Install from here: https://github.com/scsitape/stenc (do NOT grab what's
available in Debian). Dont' forget to `sudo make install`.
Generate key (max is 256 bits):
```
sudo stenc -g 256 -k /etc/2024-11-lto5.key -kd "November 2024 LTO5 Tape Key"
```
Turn on encryption (you may want to first power cycle [wait for indicators to be
stable on lto bay] and then do this BEFORE you put in the cartridge):
```
% sudo stenc -f /dev/st0 -a 1 -e on -k /etc/tape-stenc-2025-05-11.key
Decrypt mode not specified, using decrypt = on
Changing encryption settings for device /dev/st0...
Success! See system logs for a key change audit log.
```
At this point I noticed the blue encryption indicator lit up on my LTO5 drive.
## Making the archive
Choose between `zstd` (faster) and `xz` (better compression ratio), but both are
built for streams, I think.
```
sudo tar \
--exclude=/home/baudrillard/.bitmonero \
--exclude=/root/.bitmonero \
--exclude=/nix \
--exclude=/snap \
--exclude=/var/cache \
--exclude=/mnt \
--exclude=/tmp \
--exclude=/media \
--exclude=/run \
--exclude=/var/tmp \
--exclude=/lost+found \
--exclude=/sys \
--exclude=/usr/share/ollama/.ollama/models/blobs \
--exclude=/proc \
--exclude=/dev \
--totals --checkpoint=100 --checkpoint-action=dot \
--use-compress-program="zstd" -cvf /dev/st0 /
```
NOte for above: actually to be encrypted may want to do nst0, like this command,
which uses pgp to encrypt, instead of relying on firmware encryption of the
drive (I like using pgp more [make sure key light is off!]):
```
# first the passphrase creation
sudo sh -c 'umask 077; openssl rand -base64 48 > /etc/backup.passphrase'
# now create the archive
sudo sh -c '
tar --totals \
--checkpoint=100 \
--checkpoint-action=dot \
--use-compress-program="zstd" \
-cvf - /media/root/BackupRAID \
| gpg --symmetric --cipher-algo AES256 \
--batch --yes \
--pinentry-mode loopback \
--passphrase-file /etc/backup.passphrase \
| dd of=/dev/nst0 bs=1M status=progress
'
```
This is crazy fast.
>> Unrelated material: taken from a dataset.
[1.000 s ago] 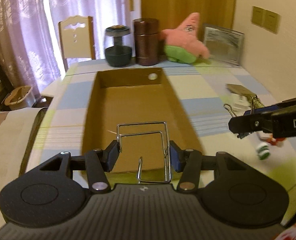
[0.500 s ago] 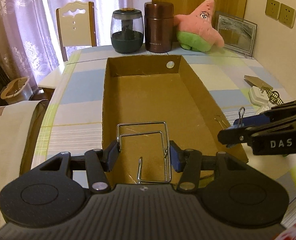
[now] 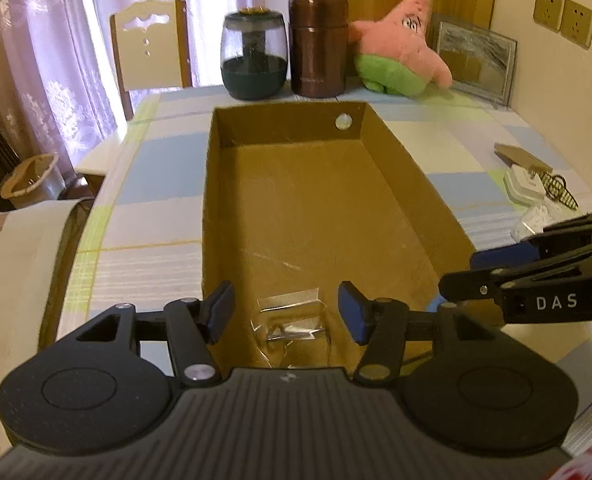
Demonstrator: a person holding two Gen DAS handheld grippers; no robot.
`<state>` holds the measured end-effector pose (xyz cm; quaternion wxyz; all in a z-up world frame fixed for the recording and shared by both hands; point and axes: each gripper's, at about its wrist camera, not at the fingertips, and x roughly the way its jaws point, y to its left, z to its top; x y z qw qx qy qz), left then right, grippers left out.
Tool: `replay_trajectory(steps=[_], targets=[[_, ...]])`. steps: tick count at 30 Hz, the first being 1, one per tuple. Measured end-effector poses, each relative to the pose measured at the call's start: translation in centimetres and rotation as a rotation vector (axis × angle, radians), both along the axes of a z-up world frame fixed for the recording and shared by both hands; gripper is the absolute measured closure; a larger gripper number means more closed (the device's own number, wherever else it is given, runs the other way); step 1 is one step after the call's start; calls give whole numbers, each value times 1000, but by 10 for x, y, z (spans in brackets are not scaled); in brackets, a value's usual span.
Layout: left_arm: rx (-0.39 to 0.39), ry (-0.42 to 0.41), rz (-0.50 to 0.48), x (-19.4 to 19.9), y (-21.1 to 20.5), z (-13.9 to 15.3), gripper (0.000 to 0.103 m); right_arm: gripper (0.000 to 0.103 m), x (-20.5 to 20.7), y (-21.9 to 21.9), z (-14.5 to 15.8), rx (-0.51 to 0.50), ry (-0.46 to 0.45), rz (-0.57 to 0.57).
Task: Organize rigid objects
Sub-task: 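Carry the wire rack and binder clip into the cardboard box and open both tools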
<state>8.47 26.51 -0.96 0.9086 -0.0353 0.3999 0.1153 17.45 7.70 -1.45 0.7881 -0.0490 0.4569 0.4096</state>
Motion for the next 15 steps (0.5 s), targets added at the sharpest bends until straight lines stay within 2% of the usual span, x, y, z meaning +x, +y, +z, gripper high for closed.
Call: replay_trajectory(steps=[8,15], targets=[[1,-12,22,-10,-2,10,50,61,-3,-19,15,41,-17,-37],[-18,-34,21,-20,-21,20,50,57,-17,-62,33,97,-21,-113]])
But if blocking factor is large you'll run out of space
quickly. The solution is to perhaps place a single archive onto the tar.
## Test archive, restore
See status:
```
sudo stenc -f /dev/st0
```
Rewind and list contents:
```
sudo mt -f /dev/nst0 rewind
sudo tar -tvf /dev/nst0 --use-compress-program=zstd
```
### if you used pgp (best imo)
Read test successful with:
```
sudo mt -f /dev/nst0 rewind
sudo dd if=/dev/nst0 bs=64k count=1 | file -
# Expect: "GPG symmetrically encrypted data"
```
and...
```
sudo mt -f /dev/nst0 rewind
sudo dd if=/dev/nst0 bs=1M \
| gpg --decrypt --batch --yes \
--pinentry-mode loopback \
--passphrase-file /etc/backup.passphrase \
| tar --use-compress-program="zstd" -tvf -
```
you can confirm integrity this way:
```
sudo mt -f /dev/nst0 rewind
sudo dd if=/dev/nst0 bs=1M \
| gpg --decrypt --batch --yes \
--pinentry-mode loopback \
--passphrase-file /etc/backup.passphrase \
| tar --use-compress-program="zstd" -tvf - > /dev/null
```
extract...
```
sudo mt -f /dev/nst0 rewind
sudo dd if=/dev/nst0 bs=1M \
| gpg --decrypt --batch --yes \
--pinentry-mode loopback \
--passphrase-file /etc/backup.passphrase \
| sudo tar --use-compress-program="zstd" -xvf -
```
## Tips
* Tapes will like just writing one big file--so don't be afraid to just slap a
highly compressed archive onto there. It might be fun for me to show how to
zpaq to tape, especially incrementally. Or using restic?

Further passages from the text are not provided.